Most of the people with headache disorders practice many nonpharmacological measures to get the relief of the pain. However, it is not known whether behavior during the attack is headache-type-specific or a general response to head pain. Martins and Prarreira [17, 18] identified six maneuvers tried by the patients, most commonly the migraineurs to improve the headache during and attack. It is a common observation, by clinicians involved in the headache field that many patients use some instinctive manoeuvres, of their own accord that tend to alleviate their suffering. In our quest to identify the relieving factors we also observed that the rates of use of each maneuver were more frequent for the migraineurs, though the difference was not significant except for drug and massage. Other factors like sleep, rest and posture were well used by both groups. Both use of drug and massage was associated with relieve of pain in migraneurs. But this is quite contrary to the report of Bag B et al. [19] where massage relived pain among TTH patients. Unlike our observation, they also showed sleep, rest, change in posture were also significantly relieved pain with migraine patients.
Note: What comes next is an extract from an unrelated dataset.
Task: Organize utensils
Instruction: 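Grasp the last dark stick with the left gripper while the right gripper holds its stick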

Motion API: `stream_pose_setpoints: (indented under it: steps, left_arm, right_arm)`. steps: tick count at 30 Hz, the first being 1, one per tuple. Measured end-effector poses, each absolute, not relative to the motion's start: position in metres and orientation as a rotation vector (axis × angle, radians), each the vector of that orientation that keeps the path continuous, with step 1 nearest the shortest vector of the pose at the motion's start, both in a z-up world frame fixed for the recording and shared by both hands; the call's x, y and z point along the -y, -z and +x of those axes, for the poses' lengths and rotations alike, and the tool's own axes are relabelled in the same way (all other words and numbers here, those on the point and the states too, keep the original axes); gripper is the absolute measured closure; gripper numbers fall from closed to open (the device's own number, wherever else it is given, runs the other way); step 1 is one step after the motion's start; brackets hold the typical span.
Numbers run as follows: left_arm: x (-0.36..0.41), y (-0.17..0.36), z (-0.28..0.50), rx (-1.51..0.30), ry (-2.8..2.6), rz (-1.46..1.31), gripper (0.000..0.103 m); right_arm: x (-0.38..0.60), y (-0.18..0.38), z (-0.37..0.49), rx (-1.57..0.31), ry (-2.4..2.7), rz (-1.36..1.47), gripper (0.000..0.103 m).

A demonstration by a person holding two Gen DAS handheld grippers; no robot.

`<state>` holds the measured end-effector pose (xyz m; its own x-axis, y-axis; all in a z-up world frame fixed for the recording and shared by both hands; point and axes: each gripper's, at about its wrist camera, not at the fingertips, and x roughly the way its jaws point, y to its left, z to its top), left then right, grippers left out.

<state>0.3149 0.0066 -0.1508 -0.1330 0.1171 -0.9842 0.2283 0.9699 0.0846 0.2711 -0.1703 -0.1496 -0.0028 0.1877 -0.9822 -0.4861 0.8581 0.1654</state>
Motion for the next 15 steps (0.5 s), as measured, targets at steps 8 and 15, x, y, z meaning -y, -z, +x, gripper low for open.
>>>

We had some limitations in this study. Firstly, we could not match the age and sex among the two groups of patients due to wide variation of age and sex specific prevalence of headache and the retrospective nature of the study. Secondly, the chance of recall bias was minimized by the check list of precipitating and relieving factors in hospital records. Finally, the chance of observer biasness in diagnosis of headache disorder was also minimized as they followed the international headache society criteria (ICHD-II 2004) at the specialized headache clinic.


Most of the precipitating and relieving factors are common and similar in both migraine and TTH patients. Though some of them (fatigue, sleep deprivation, sunlight and food) are indicated significantly among migraineurs, there is no factor associated significantly with TTH. This difference is also true for relieving factors (drug and massage relived migraine headache). The careful monitoring of the precipitating factors of headache could be an important step in treatment, because their avoidance may lessen the frequency and severity of attacks. Furthermore, they may also provide a clue to the aetio-pathogenesis of headache. So the search for these precipitating and relieving factors should be continued in future.


The study was not funded by any donor agency.